Task details: List all lines of the data that include the string "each".

════

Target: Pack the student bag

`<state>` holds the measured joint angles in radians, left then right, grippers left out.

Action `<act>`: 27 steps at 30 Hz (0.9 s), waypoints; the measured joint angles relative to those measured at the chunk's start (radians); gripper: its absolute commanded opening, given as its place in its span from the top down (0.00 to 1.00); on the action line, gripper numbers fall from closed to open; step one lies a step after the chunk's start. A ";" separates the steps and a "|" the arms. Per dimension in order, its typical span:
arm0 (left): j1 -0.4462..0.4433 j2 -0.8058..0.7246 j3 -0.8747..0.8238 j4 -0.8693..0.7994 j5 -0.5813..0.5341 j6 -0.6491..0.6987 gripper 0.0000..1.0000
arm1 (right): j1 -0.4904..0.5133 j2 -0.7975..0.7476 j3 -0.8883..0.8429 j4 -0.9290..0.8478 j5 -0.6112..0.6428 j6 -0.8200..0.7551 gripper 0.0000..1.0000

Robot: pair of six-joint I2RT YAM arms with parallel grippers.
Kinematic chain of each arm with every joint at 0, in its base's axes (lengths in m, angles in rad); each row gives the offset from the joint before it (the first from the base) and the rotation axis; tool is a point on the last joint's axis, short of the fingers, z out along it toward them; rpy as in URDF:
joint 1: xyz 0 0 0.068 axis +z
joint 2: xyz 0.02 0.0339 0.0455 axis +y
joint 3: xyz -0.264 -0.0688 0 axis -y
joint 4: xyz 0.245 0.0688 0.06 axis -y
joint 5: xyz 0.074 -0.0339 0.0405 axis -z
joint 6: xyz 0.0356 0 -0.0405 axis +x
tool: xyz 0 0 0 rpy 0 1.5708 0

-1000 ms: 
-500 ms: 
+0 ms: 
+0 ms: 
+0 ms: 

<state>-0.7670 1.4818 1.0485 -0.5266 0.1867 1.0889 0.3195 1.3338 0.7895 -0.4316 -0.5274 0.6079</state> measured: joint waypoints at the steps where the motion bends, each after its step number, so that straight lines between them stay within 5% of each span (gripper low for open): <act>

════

Answer:
Kinematic chain of each arm with every joint at 0, in its base's axes (lengths in m, angles in rad); each row gives the offset from the joint before it (the first from the base) and the rotation axis; tool is a point on the last joint's axis, short of the fingers, z out along it toward them; rpy as in URDF:
<state>-0.7670 1.4818 1.0485 -0.5266 0.1867 1.0889 0.3195 1.3338 0.7895 -0.4316 -0.5274 0.6079</state> measured: joint waypoints at the steps where the motion bends, each after its step number, so that straight lines between them stay within 5% of each span (gripper low for open): <act>

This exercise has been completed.